This study uses the first-order cohesive element, including temperature degrees of freedom, to simulate the spalling failure behavior caused by the thermal stress of concrete under high temperatures. The aggregates are rock particles whose strengths are significantly higher than the mortar matrix. Thus, it is reasonable to consider that the high-temperature spalling failure of concrete occurs only in the cement mortar matrix. Therefore, the cohesive elements are embedded into the area of the cement mortar matrix, as shown in Figure 2D. This model embeds 5,193 cohesive elements, including 10,517 nodes. The cohesive element type is COH2D4T.

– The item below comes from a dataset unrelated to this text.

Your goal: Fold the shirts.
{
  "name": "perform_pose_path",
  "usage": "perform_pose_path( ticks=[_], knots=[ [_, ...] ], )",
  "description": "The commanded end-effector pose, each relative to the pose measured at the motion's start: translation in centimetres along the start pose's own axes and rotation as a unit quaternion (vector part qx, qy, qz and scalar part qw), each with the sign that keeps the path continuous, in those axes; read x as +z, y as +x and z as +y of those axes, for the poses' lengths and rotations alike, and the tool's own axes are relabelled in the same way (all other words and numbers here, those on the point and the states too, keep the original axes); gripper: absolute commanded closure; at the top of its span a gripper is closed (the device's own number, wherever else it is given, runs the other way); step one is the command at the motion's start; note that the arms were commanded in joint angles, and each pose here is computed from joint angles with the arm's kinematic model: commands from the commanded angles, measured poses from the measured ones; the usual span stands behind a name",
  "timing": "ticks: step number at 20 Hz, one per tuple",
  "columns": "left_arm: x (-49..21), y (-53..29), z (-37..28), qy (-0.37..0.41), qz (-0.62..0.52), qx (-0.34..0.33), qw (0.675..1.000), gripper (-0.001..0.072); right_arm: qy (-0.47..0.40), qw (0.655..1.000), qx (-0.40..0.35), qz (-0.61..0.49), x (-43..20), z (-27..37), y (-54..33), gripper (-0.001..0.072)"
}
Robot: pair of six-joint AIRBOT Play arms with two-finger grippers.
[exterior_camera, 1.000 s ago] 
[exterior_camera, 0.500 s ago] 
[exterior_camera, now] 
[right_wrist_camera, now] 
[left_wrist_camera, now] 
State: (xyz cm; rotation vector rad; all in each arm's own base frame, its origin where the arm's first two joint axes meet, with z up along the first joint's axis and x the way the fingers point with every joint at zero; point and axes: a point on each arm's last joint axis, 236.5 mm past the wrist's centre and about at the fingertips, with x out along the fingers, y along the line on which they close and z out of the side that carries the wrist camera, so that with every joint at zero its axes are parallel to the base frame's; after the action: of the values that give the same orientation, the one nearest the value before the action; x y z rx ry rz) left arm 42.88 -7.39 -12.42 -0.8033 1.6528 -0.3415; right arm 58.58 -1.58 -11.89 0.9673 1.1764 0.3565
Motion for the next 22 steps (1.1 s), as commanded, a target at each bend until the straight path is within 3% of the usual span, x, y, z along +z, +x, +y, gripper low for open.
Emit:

Thermal and Mechanical Parameters

In this numerical model, three materials are involved. They are aggregate, cement mortar and cohesive interfaces. The thermal and mechanical behaviors of aggregate and cement mortar are described using a thermo-elastic model, which contains six material parameters: density $\rho$, elastic modulus $E$, Poisson’s ratio $\nu$, thermal expansion coefficient $\alpha$, thermal conductivity $\lambda$ and specific heat capacity $c_{\text{p}}$.

In this study, the high-temperature experiments of concrete materials were not carried out. By referring to the research results of the articles [16, 17, 19, 28], the thermal and mechanical parameters for the numerical simulation are obtained. For aggregate, they are $\rho =2650\text{kg}\cdot {\text{m}}^{-3}$, $E=45\text{GPa}$, $\nu =0.2$, $\alpha =2.0\times {10}^{-5}$, $\lambda =3.0\text{W}\cdot {\text{m}}^{-1}\cdot {\text{K}}^{-1}$ and $c_{\text{p}}=750\text{J}\cdot {\text{kg}}^{-1}\cdot {\text{K}}^{-1}$. For cement mortar, they are $\rho =2200\text{kg}\cdot {\text{m}}^{-3}$, $E=22\text{GPa}$, $\nu =0.22$, $\alpha =1.5\times {10}^{-5}$, $\lambda =1.5\text{W}\cdot {\text{m}}^{-1}\cdot {\text{K}}^{-1}$ and $c_{\text{p}}=1200\text{J}\cdot {\text{kg}}^{-1}\cdot {\text{K}}^{-1}$.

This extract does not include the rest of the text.